With today's git tip, which has numerous optimizations to merging in
particular [1], CLUSTER seems like an unappealing target for
parallelism. As noted recently [1], it seems like there has been a
significant decrease in the time spent merging by serial external
CREATE INDEX operations; as a proportion of total time, it's now often
as low as 15%. Things are generally moderately CPU bound. The
situation with CLUSTER is quite different; CLUSTER can spend up to 50%
of the time or more merging, because it's distinctly I/O bound,
presumably due to typically processing relatively wide tuples, with a
tuple header, etc. Furthermore, even if it is possible to push some of
the cycles into worker processes, that seems hard.

I think that Heikki's preload tuplesort work will help serial CLUSTER
cases quite a bit, by allowing tuplesort to buffer more tuples in
memory, but the overall picture is the same, which is that merging for
CLUSTER is very I/O bound (this is when we write out the new version
of the heap relation, of course).
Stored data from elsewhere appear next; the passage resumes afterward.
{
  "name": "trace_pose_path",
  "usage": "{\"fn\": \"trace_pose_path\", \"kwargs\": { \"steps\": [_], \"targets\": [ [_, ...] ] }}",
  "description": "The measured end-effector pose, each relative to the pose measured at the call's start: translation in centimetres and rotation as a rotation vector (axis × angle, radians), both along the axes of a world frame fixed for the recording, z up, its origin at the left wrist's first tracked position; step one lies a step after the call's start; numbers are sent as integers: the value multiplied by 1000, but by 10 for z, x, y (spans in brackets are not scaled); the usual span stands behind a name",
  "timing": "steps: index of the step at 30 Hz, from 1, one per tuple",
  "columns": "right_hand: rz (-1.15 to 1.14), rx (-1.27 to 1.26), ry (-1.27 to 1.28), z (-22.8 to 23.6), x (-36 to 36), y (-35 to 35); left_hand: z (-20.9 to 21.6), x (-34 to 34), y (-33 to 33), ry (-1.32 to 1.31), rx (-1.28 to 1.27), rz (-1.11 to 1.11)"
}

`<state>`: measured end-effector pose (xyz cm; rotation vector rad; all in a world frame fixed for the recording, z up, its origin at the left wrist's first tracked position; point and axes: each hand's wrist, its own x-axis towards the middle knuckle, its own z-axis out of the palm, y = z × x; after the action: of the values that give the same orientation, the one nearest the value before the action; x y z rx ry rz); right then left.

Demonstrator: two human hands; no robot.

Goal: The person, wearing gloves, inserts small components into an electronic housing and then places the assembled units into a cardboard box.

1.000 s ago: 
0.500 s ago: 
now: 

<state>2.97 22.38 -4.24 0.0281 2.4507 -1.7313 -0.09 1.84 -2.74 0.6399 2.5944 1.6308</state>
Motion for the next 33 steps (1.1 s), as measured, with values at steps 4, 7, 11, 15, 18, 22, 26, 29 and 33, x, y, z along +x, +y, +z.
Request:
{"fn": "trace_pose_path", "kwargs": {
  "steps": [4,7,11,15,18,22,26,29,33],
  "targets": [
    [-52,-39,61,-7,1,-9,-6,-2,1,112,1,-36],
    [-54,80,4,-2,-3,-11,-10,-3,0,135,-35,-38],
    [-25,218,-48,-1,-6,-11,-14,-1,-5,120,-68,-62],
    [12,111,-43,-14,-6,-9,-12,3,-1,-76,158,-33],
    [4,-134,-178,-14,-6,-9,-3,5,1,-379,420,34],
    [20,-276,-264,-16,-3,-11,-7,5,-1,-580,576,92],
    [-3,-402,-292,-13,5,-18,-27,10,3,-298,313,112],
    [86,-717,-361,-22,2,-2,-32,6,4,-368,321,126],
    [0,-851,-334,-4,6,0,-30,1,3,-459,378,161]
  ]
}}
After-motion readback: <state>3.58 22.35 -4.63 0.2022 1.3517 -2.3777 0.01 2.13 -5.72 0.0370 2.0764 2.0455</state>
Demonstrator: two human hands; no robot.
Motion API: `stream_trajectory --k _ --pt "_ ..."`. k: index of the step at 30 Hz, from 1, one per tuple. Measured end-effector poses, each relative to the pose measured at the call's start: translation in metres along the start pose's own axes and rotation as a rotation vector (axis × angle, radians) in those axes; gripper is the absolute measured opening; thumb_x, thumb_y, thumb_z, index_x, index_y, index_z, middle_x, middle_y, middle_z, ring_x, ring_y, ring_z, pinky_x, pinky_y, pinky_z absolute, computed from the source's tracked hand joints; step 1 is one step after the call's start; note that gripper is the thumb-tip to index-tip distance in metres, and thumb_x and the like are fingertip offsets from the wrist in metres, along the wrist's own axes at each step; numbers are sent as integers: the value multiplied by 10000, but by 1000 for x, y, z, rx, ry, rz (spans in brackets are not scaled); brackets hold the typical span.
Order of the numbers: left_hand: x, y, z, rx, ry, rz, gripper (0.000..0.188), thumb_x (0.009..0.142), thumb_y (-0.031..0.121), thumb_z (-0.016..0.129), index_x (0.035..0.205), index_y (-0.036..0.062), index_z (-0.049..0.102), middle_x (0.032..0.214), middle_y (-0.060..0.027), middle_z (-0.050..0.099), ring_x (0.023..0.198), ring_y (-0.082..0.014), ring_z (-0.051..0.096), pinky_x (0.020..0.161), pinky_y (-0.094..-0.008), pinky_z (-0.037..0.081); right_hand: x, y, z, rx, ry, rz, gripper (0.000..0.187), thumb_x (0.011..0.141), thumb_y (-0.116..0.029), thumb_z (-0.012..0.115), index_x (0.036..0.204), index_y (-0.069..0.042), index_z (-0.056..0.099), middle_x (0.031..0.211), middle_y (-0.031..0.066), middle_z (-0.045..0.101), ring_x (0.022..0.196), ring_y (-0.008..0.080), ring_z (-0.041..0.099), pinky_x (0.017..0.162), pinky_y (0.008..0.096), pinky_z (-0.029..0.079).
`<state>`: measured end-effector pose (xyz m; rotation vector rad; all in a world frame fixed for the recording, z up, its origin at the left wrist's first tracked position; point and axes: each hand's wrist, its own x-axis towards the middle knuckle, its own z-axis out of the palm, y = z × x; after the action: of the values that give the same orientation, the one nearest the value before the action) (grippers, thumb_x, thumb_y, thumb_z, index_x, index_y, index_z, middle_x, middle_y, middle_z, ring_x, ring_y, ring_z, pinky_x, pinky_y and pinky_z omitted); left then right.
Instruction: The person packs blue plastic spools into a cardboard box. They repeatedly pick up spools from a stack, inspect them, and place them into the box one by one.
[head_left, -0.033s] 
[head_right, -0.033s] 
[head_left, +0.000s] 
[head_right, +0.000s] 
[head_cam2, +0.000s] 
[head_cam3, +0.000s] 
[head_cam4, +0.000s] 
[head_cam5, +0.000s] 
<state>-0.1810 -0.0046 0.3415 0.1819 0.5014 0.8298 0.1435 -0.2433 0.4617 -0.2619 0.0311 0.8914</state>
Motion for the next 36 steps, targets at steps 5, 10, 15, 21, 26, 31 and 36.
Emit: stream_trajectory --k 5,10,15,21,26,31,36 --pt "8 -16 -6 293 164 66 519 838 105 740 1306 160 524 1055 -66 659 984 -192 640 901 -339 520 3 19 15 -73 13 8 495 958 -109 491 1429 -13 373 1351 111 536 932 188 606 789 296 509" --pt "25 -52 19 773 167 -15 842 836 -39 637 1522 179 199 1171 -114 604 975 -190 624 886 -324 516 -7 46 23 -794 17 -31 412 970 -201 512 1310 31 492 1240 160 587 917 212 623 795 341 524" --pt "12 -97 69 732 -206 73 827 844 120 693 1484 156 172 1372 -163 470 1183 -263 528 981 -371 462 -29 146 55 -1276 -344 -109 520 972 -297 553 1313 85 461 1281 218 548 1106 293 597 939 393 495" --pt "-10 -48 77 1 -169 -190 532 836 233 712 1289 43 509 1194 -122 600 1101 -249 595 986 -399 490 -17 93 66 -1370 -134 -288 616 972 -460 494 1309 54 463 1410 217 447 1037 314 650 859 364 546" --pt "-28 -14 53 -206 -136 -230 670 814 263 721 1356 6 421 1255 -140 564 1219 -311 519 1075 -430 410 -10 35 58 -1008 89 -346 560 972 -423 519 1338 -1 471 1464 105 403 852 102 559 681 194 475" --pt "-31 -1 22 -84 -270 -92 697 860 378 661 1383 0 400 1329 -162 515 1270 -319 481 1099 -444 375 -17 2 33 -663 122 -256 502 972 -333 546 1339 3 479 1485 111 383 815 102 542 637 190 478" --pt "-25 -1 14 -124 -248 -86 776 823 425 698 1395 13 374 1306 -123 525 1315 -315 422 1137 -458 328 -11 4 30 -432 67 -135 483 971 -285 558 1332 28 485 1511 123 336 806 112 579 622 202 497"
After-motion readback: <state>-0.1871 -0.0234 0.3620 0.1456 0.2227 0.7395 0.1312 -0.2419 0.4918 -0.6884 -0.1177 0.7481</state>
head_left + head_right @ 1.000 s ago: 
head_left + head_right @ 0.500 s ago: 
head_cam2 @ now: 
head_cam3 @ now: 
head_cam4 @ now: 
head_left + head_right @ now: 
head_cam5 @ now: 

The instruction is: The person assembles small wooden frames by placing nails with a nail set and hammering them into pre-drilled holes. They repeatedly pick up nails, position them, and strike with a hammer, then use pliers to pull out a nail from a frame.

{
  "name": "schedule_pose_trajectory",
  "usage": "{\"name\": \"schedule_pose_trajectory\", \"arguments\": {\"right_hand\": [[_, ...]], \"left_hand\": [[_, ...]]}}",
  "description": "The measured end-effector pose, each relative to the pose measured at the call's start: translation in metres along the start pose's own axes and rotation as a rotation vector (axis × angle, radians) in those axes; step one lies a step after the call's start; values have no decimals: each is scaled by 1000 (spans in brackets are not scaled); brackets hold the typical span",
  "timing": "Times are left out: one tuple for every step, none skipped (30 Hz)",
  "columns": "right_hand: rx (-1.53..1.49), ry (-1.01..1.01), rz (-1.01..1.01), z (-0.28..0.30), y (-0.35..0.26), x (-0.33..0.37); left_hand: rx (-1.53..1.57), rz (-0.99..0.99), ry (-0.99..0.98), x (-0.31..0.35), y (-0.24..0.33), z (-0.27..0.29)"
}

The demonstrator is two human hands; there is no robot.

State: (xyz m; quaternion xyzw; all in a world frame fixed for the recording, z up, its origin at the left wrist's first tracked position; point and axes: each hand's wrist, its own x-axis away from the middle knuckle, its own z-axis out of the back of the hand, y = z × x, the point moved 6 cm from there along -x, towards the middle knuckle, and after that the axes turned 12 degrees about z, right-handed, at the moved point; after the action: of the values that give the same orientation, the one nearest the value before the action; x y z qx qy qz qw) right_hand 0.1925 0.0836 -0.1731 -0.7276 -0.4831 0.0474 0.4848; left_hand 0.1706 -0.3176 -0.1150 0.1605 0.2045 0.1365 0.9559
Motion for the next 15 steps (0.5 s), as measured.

I'm not excited about the prospect
of using parallelism to speed up scanning and sorting to generate
input runs in the style of my parallel CREATE INDEX patch, because
Amdahl's law is going to bite hard when only 50% of the work can be
parallelized [2]. Besides, parallel CREATE INDEX alone will probably
be quite effective at speeding up CLUSTER in practice, simply because
that's often where most wall clock time is spent during a CLUSTER
operation.

The only thing that generalizing my parallel CREATE INDEX approach to
CLUSTER really has to recommend it is that it isn't that hard to get
working, and will still help somewhat. But, once you factor in the
need for us to alter the CLUSTER cost model (we'll need to make
significant updates to plan_cluster_use_sort()), then even that isn't
true. I don't think I'm going to work on parallel CLUSTER after all.

[1] https://www.postgresql.org/message-id/CAM3SWZSsvig8eZtxCG1L9bZZw+-uWdJ48yxSM41QmNLtJeQSyA@mail.gmail.com
[2] https://en.wikipedia.org/wiki/File:AmdahlsLaw.svg
-- 
Peter Geoghegan



Re: CLUSTER, reform_and_rewrite_tuple(), and parallelism

From
Claudio Freire
Date:
On Wed, Oct 26, 2016 at 9:33 PM, Peter Geoghegan <pg@heroku.com> wrote:
> Besides, parallel CREATE INDEX alone will probably
> be quite effective at speeding up CLUSTER in practice, simply because
> that's often where most wall clock time is spent during a CLUSTER
> operation.

Creating all indexes in parallel could also help considerably, for the
case when there are multiple indexes, and seems far simpler.